Minggu, 08 November 2015

Menepi

Setiap orang perlu sesekali menepi. Hanya seorang diri untuk menentukan kedaulatannya. Untuk bicara apa yang penting bagi dirinya. Untuk mendialogkan dengan Tuhan apa yang sekiranya baik baginya tapi tidak pernah diketahuinya. Untuk menentukan jalan-jalan bercabang yang mengecohkan tujuannya. Karena di luar sana terkadang ada orang-orang yang tidak pernah betul-betul tahu tentang kondisi kita tapi sok tahu. Ada orang-orang yang tidak betul-betul peduli pada kita tapi sok peduli. Ada orang-orang yang tidak pernah menemukan kebijakan tapi sok bijak.

Diluar dugaan-dugaan buruk itu-sebagai upaya independensi dan obyektifitas kita-tetap perlu untuk berpraduga baik. Bahwa masih ada (banyak) yang betul-betul tulus untuk peduli, tahu dan bijak.
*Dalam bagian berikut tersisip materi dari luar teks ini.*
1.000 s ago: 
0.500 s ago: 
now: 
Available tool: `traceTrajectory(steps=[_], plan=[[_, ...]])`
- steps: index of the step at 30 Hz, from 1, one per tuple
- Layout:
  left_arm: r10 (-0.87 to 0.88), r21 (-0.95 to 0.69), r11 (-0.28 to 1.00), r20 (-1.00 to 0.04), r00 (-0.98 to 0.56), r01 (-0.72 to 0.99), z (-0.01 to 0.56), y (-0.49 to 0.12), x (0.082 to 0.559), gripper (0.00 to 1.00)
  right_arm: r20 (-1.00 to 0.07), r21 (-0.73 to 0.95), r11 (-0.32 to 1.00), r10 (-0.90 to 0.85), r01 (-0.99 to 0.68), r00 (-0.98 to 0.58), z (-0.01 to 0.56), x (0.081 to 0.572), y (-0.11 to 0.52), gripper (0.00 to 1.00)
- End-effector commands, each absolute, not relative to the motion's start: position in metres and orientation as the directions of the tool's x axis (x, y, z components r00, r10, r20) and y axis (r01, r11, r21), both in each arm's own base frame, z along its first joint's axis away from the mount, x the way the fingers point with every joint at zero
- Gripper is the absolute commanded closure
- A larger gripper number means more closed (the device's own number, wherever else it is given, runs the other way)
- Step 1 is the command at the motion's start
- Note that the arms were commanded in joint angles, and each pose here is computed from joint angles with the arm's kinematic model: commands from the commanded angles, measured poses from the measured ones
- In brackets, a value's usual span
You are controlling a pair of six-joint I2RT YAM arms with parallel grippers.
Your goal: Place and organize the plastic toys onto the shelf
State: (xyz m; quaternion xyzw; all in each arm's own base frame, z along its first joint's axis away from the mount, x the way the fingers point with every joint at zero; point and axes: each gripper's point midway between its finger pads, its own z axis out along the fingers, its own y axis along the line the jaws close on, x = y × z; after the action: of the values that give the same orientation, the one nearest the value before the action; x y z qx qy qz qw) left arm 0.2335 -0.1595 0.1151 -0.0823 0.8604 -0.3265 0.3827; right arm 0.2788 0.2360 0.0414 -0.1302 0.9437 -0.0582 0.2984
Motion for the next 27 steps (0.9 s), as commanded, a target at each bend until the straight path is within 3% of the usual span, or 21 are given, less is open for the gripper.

So ketika aku menepi itu bukan karena takabur atau tak butuh orang lain. Aku hanya butuh bertanya pada diriku, bertanya pada Tuhanku, dan memperoleh kemerdekaanku. Bukan aku yang menjadi sesuai keinginan orang lain. Bukan juga berlaku untuk menghindari ketidaksukaan orang lain. Mungkin akan ada yang merasa kecewa. Tapi terlalu repot jika kita berupaya memuaskan semua pihak.

Sangat berbahaya kalau hidup kita selalu berkerumun. Ingat! Kerumanan, grombolan, keramaian, kepadatan, dimana-mana selalu berpotensi menimbulkan gesekan. Hal itu wajar. Lalu lintas yang terlalu padat sangat berpotensi terhadap kecelakaan. Pasar yang terlalu sesak juga lebih berpotensi pada tindak kejahatan, atau minimal mudahnya tersulut emosi. Maka manusia butuh ruang bebas untuk melihat dirinya. Selain ruangan, satu yang perlu di bawa ke ruang privat itu, cermin besar!

Cobalah tatap diri kita pada cermin. Sempurnkah? Atau kita punya noda? Kalau iya, dimana letaknya? Maka menepilah, bercermin dengan hati yang terbuka.